Since the AlphaFold software has been available for a year, the researchers are already able to predict the structure of any protein. However, many find that bundling forecasts into a single database saves even more time and money — and a lot of trouble. “It’s another barrier to entry that’s being removed,” says Porta. »I have already used protein models generated with AlphaFold. But I’ve never used the program myself.«
Jan Kasinski, a structural modeler at EMBL in Hamburg, who used the AlphaFold network himself in 2021, can’t wait to expand the database. His team spent three weeks predicting the proteome – the entirety of an organism’s proteins – of a pathogen. “Now we can just download all the models,” he said at the press conference.
New research questions become possible
The fact that almost all known proteins are stored in a database will also make a large number of new studies possible. Christine Orengo’s team recently used the AlphaFold database to identify new types of protein families, and now they want to do it on a much larger scale. Her lab hopes to use the expanded database, for example, to understand the evolution of proteins with useful properties, such as the ability to break down plastic, as well as those with more harmful characteristics, such as being able to cause cancer. By identifying distant relatives of these proteins in the database, the basis for their properties can be determined.

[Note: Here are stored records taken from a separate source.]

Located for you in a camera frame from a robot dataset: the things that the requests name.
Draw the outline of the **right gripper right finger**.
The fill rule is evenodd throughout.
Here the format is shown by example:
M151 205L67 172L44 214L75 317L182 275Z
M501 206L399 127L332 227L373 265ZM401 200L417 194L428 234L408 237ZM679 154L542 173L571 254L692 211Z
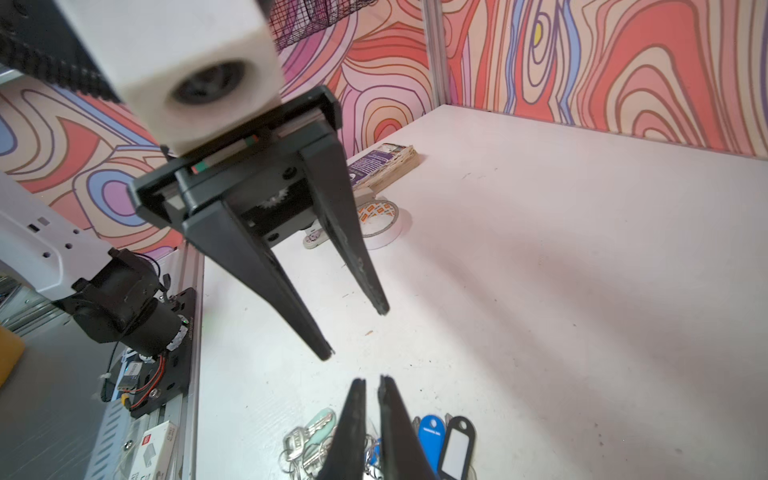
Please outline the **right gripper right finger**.
M395 380L386 375L378 388L381 426L381 468L383 478L436 479Z

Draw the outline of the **clear tape roll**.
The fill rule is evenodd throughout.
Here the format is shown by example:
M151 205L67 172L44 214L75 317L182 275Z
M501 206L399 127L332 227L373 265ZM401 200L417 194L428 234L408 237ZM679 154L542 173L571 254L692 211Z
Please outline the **clear tape roll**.
M366 202L358 207L358 220L366 248L379 250L403 237L410 230L411 213L387 199Z

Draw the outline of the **purple book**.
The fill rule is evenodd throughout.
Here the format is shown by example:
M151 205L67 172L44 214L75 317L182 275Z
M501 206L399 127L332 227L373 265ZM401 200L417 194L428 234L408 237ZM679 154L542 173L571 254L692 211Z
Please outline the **purple book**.
M412 146L382 143L348 165L352 189L379 194L416 168L420 154Z

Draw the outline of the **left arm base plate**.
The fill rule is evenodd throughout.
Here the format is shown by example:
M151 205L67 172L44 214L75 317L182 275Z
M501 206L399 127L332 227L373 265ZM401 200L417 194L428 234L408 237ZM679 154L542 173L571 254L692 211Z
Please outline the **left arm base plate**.
M171 298L172 310L186 329L183 339L155 357L142 357L125 348L112 357L110 370L101 376L96 398L117 401L137 419L188 391L191 378L197 291L187 288Z

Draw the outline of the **small white label card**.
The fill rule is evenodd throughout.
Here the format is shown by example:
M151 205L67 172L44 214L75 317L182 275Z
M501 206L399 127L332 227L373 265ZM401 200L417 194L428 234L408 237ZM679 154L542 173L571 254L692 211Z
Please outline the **small white label card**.
M165 480L178 427L166 421L144 432L134 456L129 480Z

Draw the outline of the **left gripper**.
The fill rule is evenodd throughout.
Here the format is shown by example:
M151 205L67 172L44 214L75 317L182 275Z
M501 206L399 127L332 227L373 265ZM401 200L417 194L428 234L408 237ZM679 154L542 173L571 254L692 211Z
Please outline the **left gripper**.
M319 221L380 315L390 311L361 232L325 86L284 103L165 165L129 188L140 218L170 227L259 295L323 361L332 348L268 245Z

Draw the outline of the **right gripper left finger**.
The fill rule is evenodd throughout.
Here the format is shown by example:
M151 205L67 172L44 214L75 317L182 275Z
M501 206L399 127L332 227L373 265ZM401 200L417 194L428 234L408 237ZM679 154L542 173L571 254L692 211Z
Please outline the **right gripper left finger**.
M361 480L365 470L366 381L349 388L319 480Z

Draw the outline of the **round keyring disc with keys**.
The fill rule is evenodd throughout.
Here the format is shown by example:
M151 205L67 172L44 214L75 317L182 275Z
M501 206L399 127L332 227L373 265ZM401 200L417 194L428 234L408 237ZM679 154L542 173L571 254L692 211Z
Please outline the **round keyring disc with keys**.
M380 431L367 433L353 385L340 414L321 410L288 432L278 456L292 479L474 479L476 429L466 417L426 415L413 424L398 394L382 400Z

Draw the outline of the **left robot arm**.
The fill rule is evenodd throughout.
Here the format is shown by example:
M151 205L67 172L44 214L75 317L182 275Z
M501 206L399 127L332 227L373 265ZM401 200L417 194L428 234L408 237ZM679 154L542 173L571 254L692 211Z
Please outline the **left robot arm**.
M138 217L179 232L265 300L321 359L332 348L273 254L318 222L380 314L390 306L365 245L337 133L318 86L282 102L278 51L358 2L5 1L1 64L126 105L165 164L133 179ZM148 259L84 232L1 179L1 268L93 340L163 358L186 329Z

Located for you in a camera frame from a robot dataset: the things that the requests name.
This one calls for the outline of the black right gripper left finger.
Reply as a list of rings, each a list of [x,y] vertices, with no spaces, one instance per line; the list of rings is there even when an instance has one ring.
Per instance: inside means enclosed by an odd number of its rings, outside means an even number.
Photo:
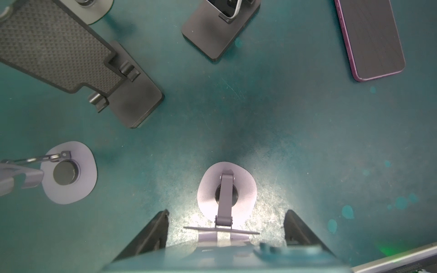
[[[169,215],[167,209],[158,212],[113,261],[164,249],[168,236]]]

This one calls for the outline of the black phone silver edge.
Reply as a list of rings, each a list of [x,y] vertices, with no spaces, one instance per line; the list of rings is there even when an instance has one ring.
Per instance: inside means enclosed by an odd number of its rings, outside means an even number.
[[[233,19],[238,15],[243,0],[207,0],[207,2],[227,18]]]

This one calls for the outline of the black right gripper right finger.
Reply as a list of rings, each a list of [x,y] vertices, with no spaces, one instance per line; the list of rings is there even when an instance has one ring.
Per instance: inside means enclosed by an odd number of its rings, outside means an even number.
[[[289,209],[285,214],[283,222],[285,231],[285,241],[288,246],[292,245],[319,245],[323,250],[332,253],[332,251],[323,243],[323,241],[310,229],[310,227],[296,214]]]

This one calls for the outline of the black phone purple edge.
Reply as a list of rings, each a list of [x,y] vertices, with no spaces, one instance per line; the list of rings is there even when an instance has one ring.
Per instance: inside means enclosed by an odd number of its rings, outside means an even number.
[[[406,67],[391,1],[335,1],[353,78],[396,75]]]

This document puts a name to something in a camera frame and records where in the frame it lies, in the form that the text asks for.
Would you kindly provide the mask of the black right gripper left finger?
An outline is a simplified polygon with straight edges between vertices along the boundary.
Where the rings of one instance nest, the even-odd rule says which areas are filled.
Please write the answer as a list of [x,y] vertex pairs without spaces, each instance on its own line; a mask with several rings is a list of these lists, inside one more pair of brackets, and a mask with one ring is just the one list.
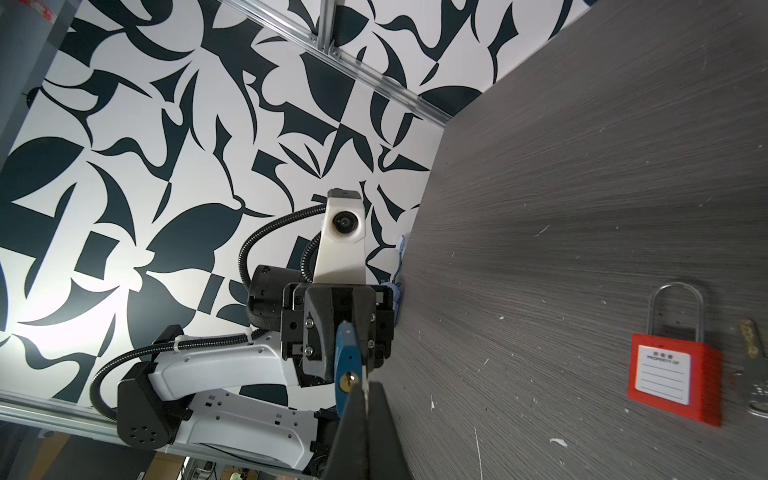
[[324,480],[365,480],[368,478],[368,423],[366,397],[355,385],[339,422]]

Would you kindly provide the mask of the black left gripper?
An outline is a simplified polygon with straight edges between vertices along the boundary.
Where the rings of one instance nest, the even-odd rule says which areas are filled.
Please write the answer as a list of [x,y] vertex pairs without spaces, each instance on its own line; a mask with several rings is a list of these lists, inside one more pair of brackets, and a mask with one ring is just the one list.
[[390,357],[395,333],[395,293],[387,285],[290,283],[283,291],[281,353],[293,362],[300,384],[334,382],[338,328],[349,322],[364,370]]

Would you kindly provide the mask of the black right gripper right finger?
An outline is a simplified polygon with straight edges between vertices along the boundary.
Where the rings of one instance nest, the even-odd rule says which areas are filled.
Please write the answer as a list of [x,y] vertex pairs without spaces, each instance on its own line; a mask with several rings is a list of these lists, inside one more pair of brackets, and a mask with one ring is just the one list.
[[367,397],[368,478],[411,480],[412,475],[397,433],[384,387],[369,384]]

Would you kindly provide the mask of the small dark blue padlock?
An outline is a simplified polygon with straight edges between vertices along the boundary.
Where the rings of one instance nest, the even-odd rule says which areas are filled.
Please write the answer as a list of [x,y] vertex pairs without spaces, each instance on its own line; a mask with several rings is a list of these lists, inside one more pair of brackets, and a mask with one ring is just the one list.
[[355,326],[342,322],[336,331],[334,354],[334,392],[336,410],[342,417],[352,388],[363,375],[362,354]]

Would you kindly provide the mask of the red safety padlock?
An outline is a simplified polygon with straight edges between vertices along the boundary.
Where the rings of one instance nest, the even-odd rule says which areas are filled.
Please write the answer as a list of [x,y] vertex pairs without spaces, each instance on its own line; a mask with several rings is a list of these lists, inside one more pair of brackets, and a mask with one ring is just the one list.
[[[654,333],[656,302],[662,293],[680,288],[696,303],[693,340]],[[631,336],[626,394],[633,401],[712,427],[722,425],[722,354],[705,342],[705,301],[701,291],[685,282],[669,282],[650,297],[644,334]]]

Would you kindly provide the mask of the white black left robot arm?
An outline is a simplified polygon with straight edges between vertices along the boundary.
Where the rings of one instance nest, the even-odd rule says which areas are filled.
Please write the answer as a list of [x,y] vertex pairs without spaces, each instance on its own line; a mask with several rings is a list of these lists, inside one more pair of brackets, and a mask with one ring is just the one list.
[[381,384],[396,284],[313,285],[259,266],[241,334],[189,337],[177,325],[94,376],[92,406],[129,446],[200,446],[321,479],[404,478]]

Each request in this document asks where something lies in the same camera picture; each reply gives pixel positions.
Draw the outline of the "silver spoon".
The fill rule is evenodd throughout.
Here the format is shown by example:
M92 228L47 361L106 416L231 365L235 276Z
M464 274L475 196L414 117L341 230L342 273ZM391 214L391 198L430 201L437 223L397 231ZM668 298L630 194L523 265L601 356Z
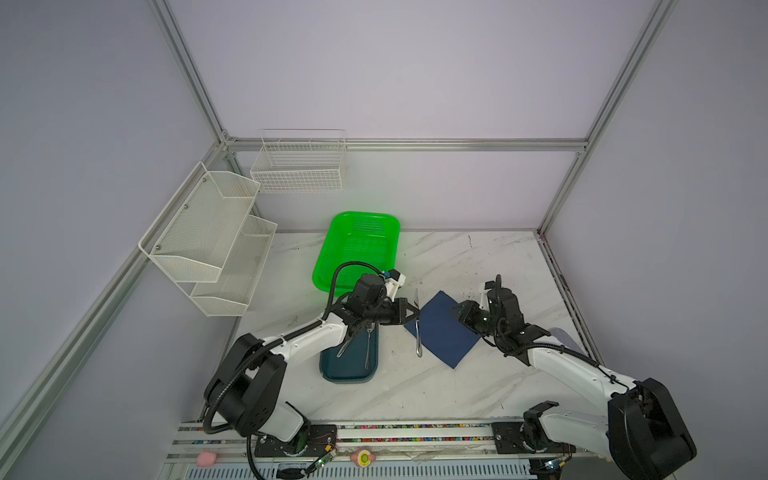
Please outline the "silver spoon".
M367 339L366 339L366 353L365 353L365 369L367 371L370 370L371 367L371 344L372 344L372 336L373 332L375 331L376 325L374 323L369 323L366 327L367 332Z

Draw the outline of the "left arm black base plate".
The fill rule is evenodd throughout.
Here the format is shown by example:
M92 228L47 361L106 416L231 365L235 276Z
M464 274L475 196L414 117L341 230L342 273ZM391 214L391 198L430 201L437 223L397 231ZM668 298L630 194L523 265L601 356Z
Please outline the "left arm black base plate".
M310 424L303 427L290 441L283 442L271 435L257 435L252 438L255 458L306 457L324 455L337 441L338 427L333 424Z

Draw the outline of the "dark blue paper napkin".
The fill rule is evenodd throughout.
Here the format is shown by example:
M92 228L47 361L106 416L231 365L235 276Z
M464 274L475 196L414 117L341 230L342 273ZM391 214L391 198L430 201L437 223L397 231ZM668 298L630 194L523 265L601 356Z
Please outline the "dark blue paper napkin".
M455 369L480 340L455 317L459 303L439 291L420 308L419 333L424 351L429 351L444 364Z

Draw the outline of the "dark teal plastic tray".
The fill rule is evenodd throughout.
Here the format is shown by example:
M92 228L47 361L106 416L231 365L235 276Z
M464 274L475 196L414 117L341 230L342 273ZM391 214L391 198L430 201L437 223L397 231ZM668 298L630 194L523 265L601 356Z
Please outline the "dark teal plastic tray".
M379 330L375 329L371 344L371 367L365 369L367 333L359 334L349 345L341 358L336 354L340 346L324 350L320 354L319 370L322 377L336 384L359 384L370 381L378 369L379 363Z

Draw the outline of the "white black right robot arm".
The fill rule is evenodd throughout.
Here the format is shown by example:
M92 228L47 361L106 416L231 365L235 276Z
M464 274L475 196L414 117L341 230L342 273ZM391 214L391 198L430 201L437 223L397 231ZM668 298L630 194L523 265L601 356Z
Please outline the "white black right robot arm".
M468 300L453 314L504 357L546 373L594 407L584 413L556 400L536 404L522 416L522 448L580 447L612 460L629 479L665 479L696 458L695 442L660 381L610 370L572 348L566 333L527 323L512 307Z

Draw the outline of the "silver table knife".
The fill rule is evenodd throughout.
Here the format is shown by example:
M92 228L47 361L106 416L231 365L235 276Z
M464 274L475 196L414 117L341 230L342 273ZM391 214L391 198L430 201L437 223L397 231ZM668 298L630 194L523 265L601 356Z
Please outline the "silver table knife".
M416 288L414 290L414 306L418 310L417 316L414 320L414 328L415 328L415 335L416 335L416 355L417 358L423 357L423 347L422 347L422 337L421 337L421 331L420 331L420 302L419 302L419 290Z

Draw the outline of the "silver fork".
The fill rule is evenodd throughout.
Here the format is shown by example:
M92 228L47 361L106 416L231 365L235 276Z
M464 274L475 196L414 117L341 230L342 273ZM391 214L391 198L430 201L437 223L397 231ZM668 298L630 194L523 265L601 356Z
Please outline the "silver fork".
M351 342L360 334L360 332L361 332L361 327L347 328L343 342L341 343L341 346L336 354L337 358L341 358L344 355L344 353L348 350Z

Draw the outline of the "green plastic perforated basket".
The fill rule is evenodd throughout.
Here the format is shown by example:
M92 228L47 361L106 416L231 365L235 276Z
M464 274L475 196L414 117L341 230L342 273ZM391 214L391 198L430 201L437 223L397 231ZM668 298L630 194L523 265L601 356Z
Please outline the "green plastic perforated basket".
M329 293L333 274L350 261L370 264L381 271L395 267L400 222L387 214L348 211L336 215L328 228L313 273L313 285Z

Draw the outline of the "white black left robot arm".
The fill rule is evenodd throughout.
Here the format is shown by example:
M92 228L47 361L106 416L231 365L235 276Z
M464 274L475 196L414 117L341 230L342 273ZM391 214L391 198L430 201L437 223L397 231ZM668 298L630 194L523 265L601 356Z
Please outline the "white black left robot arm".
M234 430L243 438L261 434L292 443L308 420L280 400L288 369L324 350L350 343L370 325L405 325L419 315L418 307L405 298L362 307L337 302L289 333L265 339L241 336L206 387L203 432L213 435Z

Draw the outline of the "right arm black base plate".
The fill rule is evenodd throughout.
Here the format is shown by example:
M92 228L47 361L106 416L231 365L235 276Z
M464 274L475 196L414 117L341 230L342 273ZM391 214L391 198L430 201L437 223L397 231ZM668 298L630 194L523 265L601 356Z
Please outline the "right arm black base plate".
M529 438L523 421L493 422L492 437L497 454L573 454L572 445L558 443L535 434Z

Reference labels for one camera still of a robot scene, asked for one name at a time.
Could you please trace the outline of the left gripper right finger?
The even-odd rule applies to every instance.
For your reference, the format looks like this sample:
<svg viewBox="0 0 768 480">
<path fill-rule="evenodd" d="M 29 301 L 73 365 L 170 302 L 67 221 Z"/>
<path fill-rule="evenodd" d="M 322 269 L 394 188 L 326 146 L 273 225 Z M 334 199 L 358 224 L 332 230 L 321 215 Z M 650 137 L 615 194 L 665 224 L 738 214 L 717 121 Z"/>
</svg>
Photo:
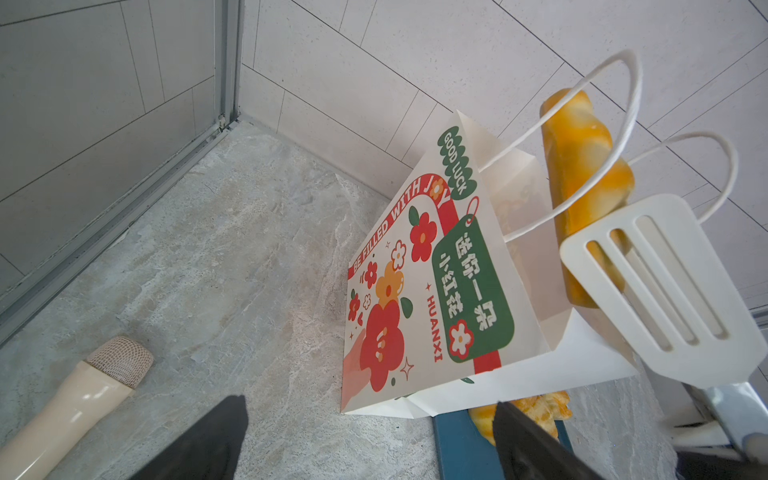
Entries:
<svg viewBox="0 0 768 480">
<path fill-rule="evenodd" d="M 505 479 L 599 479 L 600 476 L 511 403 L 499 402 L 493 422 Z"/>
</svg>

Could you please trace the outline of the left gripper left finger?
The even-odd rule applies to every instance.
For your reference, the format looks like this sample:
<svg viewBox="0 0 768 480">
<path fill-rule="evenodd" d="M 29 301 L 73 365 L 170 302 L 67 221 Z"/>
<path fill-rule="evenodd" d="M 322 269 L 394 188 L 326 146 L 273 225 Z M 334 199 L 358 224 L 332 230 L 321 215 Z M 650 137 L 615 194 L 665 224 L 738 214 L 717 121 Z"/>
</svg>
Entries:
<svg viewBox="0 0 768 480">
<path fill-rule="evenodd" d="M 248 425 L 245 397 L 227 396 L 132 479 L 233 479 Z"/>
</svg>

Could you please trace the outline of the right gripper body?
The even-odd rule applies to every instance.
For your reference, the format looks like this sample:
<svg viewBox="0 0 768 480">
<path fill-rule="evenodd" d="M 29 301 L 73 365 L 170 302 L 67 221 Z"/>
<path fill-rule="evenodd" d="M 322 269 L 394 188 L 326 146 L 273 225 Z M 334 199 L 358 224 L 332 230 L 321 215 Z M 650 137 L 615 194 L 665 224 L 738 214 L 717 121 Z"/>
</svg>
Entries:
<svg viewBox="0 0 768 480">
<path fill-rule="evenodd" d="M 751 433 L 741 447 L 716 421 L 671 429 L 677 479 L 767 479 L 767 435 Z"/>
</svg>

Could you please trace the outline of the white paper gift bag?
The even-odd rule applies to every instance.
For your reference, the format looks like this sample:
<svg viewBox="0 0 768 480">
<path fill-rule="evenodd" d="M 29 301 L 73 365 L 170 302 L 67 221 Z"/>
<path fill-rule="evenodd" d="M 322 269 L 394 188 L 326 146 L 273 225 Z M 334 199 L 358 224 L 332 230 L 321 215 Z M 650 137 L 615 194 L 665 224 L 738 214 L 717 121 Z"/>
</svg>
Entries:
<svg viewBox="0 0 768 480">
<path fill-rule="evenodd" d="M 562 263 L 554 222 L 617 160 L 631 168 L 642 68 L 629 50 L 615 60 L 630 79 L 621 130 L 558 206 L 546 159 L 462 113 L 433 135 L 348 268 L 343 413 L 434 417 L 634 373 L 642 359 Z M 547 100 L 531 133 L 581 91 Z"/>
</svg>

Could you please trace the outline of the white slotted tongs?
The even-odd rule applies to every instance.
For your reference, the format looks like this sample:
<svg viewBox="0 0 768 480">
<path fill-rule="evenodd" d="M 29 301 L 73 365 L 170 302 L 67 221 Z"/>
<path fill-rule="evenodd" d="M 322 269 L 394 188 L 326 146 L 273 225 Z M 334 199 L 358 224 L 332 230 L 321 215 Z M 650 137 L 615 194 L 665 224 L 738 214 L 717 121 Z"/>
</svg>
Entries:
<svg viewBox="0 0 768 480">
<path fill-rule="evenodd" d="M 685 200 L 624 207 L 560 256 L 651 370 L 700 391 L 733 447 L 767 458 L 767 407 L 748 382 L 767 343 Z"/>
</svg>

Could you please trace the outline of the striped long bread front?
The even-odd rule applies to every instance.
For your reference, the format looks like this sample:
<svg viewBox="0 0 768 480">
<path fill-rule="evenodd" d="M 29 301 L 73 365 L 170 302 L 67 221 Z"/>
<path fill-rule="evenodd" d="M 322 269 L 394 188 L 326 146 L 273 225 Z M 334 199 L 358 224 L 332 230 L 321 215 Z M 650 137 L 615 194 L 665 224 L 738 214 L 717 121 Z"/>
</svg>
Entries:
<svg viewBox="0 0 768 480">
<path fill-rule="evenodd" d="M 543 148 L 552 204 L 570 198 L 604 164 L 613 141 L 581 91 L 542 126 Z M 555 217 L 559 242 L 627 205 L 635 187 L 630 166 L 617 160 L 606 175 L 562 214 Z"/>
</svg>

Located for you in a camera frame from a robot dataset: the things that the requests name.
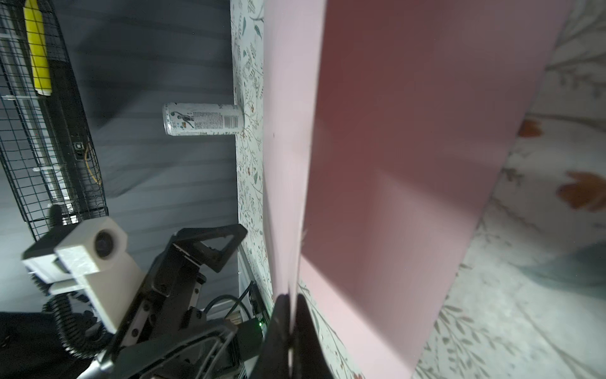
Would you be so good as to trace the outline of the pink file folder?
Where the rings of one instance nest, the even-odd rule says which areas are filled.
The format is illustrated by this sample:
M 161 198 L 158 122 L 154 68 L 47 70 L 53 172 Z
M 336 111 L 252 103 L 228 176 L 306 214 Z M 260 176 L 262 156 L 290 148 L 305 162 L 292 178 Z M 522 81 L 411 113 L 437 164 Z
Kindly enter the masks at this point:
M 408 378 L 570 1 L 268 1 L 264 220 L 368 378 Z

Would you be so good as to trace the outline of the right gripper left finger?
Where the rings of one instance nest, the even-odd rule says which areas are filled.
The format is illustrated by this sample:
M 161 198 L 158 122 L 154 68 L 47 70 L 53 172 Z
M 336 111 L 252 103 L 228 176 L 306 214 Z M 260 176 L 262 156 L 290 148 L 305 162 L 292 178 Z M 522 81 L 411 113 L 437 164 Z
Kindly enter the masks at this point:
M 267 335 L 250 378 L 289 378 L 289 349 L 290 296 L 282 294 L 276 299 Z

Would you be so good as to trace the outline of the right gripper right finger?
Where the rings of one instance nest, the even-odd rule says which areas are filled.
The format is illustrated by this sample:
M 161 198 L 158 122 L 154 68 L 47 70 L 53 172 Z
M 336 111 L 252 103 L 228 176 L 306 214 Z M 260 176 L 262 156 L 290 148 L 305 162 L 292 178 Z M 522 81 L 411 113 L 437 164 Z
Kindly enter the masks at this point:
M 292 378 L 334 378 L 322 352 L 306 298 L 302 294 L 297 296 L 292 349 Z

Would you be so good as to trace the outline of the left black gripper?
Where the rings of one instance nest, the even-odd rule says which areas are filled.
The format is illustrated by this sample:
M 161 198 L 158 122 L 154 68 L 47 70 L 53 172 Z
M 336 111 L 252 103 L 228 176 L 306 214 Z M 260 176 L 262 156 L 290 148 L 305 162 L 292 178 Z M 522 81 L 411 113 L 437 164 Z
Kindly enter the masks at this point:
M 248 235 L 241 224 L 183 228 L 151 267 L 114 341 L 105 378 L 245 378 L 264 337 L 257 286 L 202 294 L 201 266 L 220 273 Z

Martin Steinegger, a computational biologist at Seoul National University who helped develop a cloud-based version of AlphaFold, is excited about the addition to the database. However, he thinks researchers will likely need to continue using the program anyway. More and more people are turning to AlphaFold to predict how proteins interact with each other, but such predictions are not present in the database. Also, the data collection does not yet include microbial proteins identified by sequencing genetic material from soil, seawater, and other “metagenomic” sources.
Some demanding applications of the expanded AlphaFold database could also depend on downloading the entire content of 23 terabytes, which will not be feasible for many teams. Cloud storage could also prove costly. Steinegger co-developed a software tool called FoldSeek that can be used to quickly find structurally similar proteins, which could significantly reduce the AlphaFold data.